Una serpiente se descolgó de una rama y se deslizó entre la maleza. A lo lejos, más allá del acantilado, oyó una música fuerte y gente vitoreando consignas de guerra que se oían por encima del ruido.
Siguió a la mujer hasta llegar a un rústico campamento en el fondo del valle.
En la media luz de una cueva siluetas iban y venían. La mujer se les aproximó. Las siluetas la rodearon y la tocaron para luego conducirla hacia la cueva. Escuchó sus voces fatigadas agradeciéndole.
Cuando la mujer volvió a aparecer, ya no tenía consigo la canasta. Niños con los estómagos hinchados de hambre y mujeres vestidas con harapos la acompañaron hasta la mitad de la colina.
Luego, sin quererse separar de ella, tocándola como si nunca más fueran a volverla a ver, regresaron.
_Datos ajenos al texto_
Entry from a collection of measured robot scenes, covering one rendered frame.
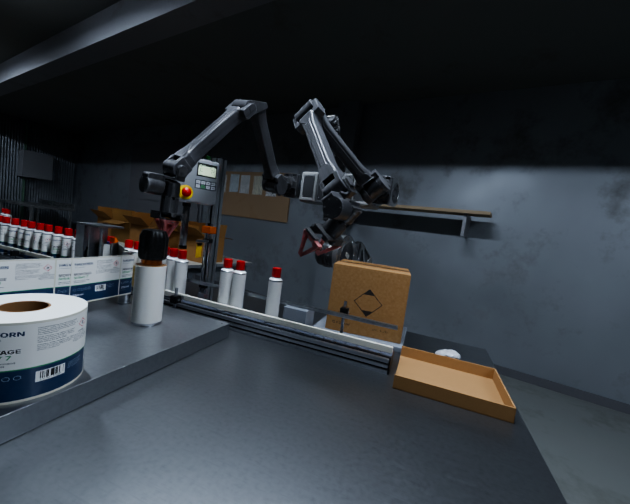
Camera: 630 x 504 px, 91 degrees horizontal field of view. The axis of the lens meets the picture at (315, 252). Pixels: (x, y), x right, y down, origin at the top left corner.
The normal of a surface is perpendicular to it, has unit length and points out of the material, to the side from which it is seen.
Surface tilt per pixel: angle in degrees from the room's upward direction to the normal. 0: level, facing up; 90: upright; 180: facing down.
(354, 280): 90
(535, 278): 90
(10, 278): 90
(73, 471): 0
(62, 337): 90
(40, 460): 0
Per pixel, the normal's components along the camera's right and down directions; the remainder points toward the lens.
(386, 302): -0.25, 0.04
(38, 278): 0.89, 0.15
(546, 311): -0.53, 0.00
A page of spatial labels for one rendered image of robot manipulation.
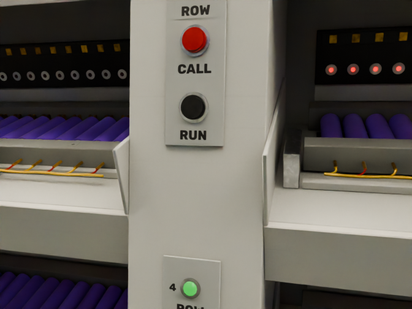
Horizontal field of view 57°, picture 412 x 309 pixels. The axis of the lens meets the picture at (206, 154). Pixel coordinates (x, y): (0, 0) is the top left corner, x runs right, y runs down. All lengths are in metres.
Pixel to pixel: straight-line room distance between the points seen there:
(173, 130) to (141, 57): 0.05
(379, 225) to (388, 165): 0.07
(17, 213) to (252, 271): 0.18
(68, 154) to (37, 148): 0.03
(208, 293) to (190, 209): 0.06
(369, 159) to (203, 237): 0.14
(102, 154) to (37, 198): 0.06
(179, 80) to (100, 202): 0.11
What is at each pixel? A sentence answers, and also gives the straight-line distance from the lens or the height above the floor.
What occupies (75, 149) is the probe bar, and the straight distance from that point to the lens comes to 0.34.
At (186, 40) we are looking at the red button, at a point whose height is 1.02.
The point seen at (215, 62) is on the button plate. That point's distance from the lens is 0.25.
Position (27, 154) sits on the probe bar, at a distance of 0.38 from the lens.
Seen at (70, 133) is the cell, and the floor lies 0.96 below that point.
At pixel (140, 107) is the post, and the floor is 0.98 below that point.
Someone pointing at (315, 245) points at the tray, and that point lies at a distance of 0.26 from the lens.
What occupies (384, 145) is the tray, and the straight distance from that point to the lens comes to 0.31.
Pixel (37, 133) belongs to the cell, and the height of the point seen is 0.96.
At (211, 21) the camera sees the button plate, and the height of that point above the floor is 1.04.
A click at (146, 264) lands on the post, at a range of 0.28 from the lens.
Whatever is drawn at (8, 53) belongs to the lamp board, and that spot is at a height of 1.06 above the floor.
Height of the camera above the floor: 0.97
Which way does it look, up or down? 3 degrees down
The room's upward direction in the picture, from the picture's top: 1 degrees clockwise
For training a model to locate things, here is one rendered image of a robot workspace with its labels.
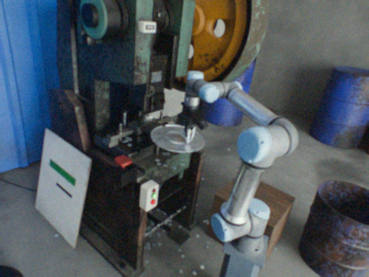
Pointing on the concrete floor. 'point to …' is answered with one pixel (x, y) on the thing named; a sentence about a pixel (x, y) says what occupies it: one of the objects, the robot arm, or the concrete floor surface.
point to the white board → (63, 185)
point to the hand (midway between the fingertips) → (189, 141)
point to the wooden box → (278, 213)
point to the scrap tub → (337, 231)
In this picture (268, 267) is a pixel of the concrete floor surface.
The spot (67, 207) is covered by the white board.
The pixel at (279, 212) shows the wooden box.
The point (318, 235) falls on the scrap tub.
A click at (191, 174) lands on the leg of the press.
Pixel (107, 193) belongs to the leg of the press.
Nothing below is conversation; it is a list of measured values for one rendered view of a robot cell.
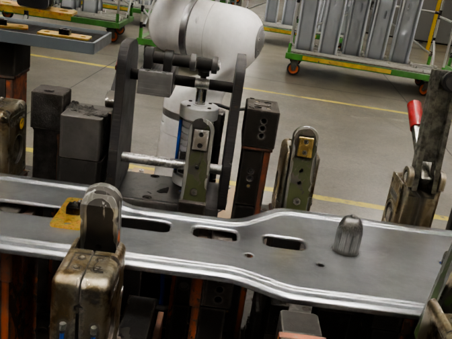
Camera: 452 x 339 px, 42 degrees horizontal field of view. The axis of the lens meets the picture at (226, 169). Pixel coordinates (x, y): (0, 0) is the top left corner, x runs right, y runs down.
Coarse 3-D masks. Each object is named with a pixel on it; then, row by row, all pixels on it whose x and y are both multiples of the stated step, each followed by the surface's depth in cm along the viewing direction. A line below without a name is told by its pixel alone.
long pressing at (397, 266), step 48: (0, 192) 76; (48, 192) 78; (0, 240) 66; (48, 240) 66; (144, 240) 70; (192, 240) 71; (240, 240) 73; (384, 240) 79; (432, 240) 81; (288, 288) 64; (336, 288) 65; (384, 288) 67
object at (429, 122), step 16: (432, 80) 82; (448, 80) 79; (432, 96) 82; (448, 96) 83; (432, 112) 83; (448, 112) 83; (432, 128) 84; (448, 128) 83; (416, 144) 85; (432, 144) 85; (416, 160) 85; (432, 160) 85; (416, 176) 85; (432, 176) 85; (432, 192) 85
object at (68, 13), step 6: (0, 0) 64; (6, 0) 65; (0, 6) 61; (6, 6) 61; (12, 6) 61; (18, 6) 62; (24, 6) 62; (42, 12) 62; (48, 12) 62; (54, 12) 62; (60, 12) 62; (66, 12) 63; (72, 12) 63
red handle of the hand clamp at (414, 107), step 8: (408, 104) 94; (416, 104) 93; (408, 112) 93; (416, 112) 92; (416, 120) 91; (416, 128) 90; (416, 136) 90; (424, 168) 86; (424, 176) 85; (424, 184) 86
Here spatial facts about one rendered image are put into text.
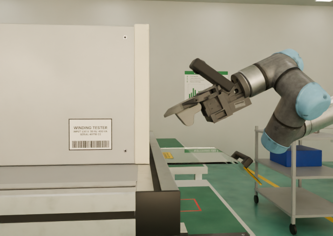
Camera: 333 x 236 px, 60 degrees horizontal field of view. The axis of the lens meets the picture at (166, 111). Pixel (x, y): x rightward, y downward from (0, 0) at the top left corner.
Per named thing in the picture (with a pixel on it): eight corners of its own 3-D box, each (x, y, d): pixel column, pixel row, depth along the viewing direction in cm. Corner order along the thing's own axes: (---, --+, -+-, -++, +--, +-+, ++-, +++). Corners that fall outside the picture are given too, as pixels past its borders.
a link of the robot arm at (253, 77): (257, 62, 69) (245, 67, 77) (240, 70, 69) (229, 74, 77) (269, 90, 70) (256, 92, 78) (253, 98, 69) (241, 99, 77)
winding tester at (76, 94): (144, 134, 86) (144, 65, 85) (149, 164, 42) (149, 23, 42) (8, 135, 82) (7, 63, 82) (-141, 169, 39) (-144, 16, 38)
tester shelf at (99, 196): (152, 144, 97) (152, 131, 97) (180, 235, 29) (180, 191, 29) (16, 146, 93) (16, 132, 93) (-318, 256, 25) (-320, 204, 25)
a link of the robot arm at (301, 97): (316, 129, 70) (287, 100, 77) (341, 93, 62) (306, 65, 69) (291, 135, 67) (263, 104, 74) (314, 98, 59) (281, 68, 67)
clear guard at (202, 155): (231, 165, 95) (231, 147, 94) (262, 185, 71) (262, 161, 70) (131, 167, 92) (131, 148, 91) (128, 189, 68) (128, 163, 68)
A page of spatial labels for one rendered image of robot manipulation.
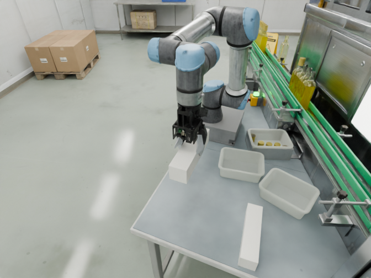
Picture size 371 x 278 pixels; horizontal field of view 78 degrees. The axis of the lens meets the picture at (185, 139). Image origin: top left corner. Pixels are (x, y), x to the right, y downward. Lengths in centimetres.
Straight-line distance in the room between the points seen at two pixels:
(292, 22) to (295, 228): 698
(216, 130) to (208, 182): 34
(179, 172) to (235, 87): 65
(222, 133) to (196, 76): 79
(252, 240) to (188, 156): 40
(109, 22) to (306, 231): 727
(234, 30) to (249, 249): 84
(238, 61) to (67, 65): 372
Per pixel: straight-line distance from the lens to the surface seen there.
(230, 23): 103
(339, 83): 152
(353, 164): 122
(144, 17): 672
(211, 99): 131
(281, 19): 760
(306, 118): 140
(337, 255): 111
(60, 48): 446
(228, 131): 133
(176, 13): 723
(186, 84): 61
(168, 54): 73
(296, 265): 102
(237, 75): 117
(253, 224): 98
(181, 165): 72
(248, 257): 91
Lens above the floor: 161
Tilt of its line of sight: 38 degrees down
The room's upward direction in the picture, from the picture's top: straight up
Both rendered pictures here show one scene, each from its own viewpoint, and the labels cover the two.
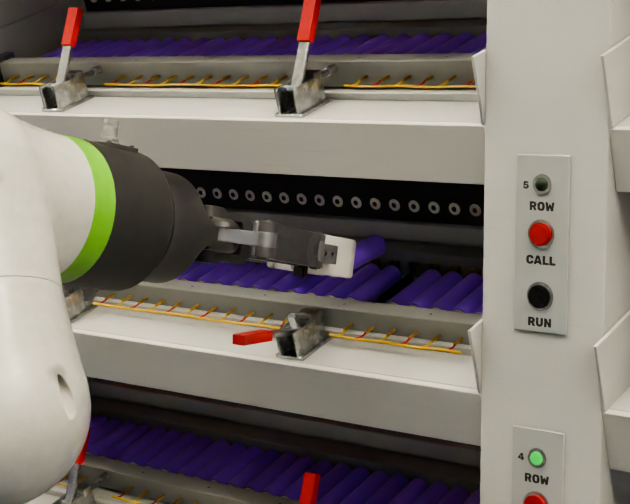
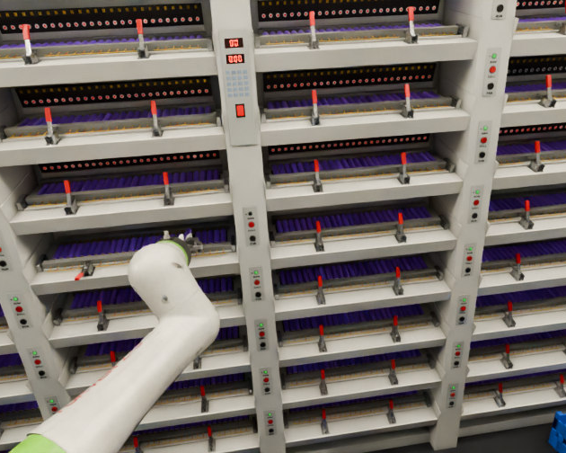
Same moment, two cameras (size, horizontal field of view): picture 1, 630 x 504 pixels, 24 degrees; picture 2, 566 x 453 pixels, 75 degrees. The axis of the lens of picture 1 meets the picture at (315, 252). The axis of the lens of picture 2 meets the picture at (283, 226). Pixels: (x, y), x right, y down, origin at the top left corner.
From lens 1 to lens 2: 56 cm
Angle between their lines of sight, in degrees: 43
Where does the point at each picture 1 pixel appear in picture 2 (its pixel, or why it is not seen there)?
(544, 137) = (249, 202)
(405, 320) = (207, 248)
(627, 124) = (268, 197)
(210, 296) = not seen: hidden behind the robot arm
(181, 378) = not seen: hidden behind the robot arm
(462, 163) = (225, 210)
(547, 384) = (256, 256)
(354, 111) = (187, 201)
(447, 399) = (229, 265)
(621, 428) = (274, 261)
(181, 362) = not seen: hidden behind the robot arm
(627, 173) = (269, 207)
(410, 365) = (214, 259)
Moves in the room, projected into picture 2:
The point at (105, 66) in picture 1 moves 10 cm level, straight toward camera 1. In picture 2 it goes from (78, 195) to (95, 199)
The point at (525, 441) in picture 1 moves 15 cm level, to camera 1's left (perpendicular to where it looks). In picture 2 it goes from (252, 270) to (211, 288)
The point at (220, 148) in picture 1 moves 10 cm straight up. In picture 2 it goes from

La siguió hasta llegar aun río fangoso. Ella se movía como si una fuerza invisible tratara de arrastrarla. Omovo vio canoas volcadas y montones de ropa empapada flotando en el agua turbia. Vio flotando algunos víveres desperdiciados: lonchas de pan en envolturas de polietileno, recipientes de comida, latas de Coca-Cola. Al mirar de nuevo hacia donde estaban las canoas, vio cadáveres hinchados de animales. En la orilla del río, vio algunos billetes fuera de circulación. Notó el nauseabundo hedor del aire. Entonces, escuchó una pesada respiración detrás suyo, después, alguien tosiendo y escupiendo.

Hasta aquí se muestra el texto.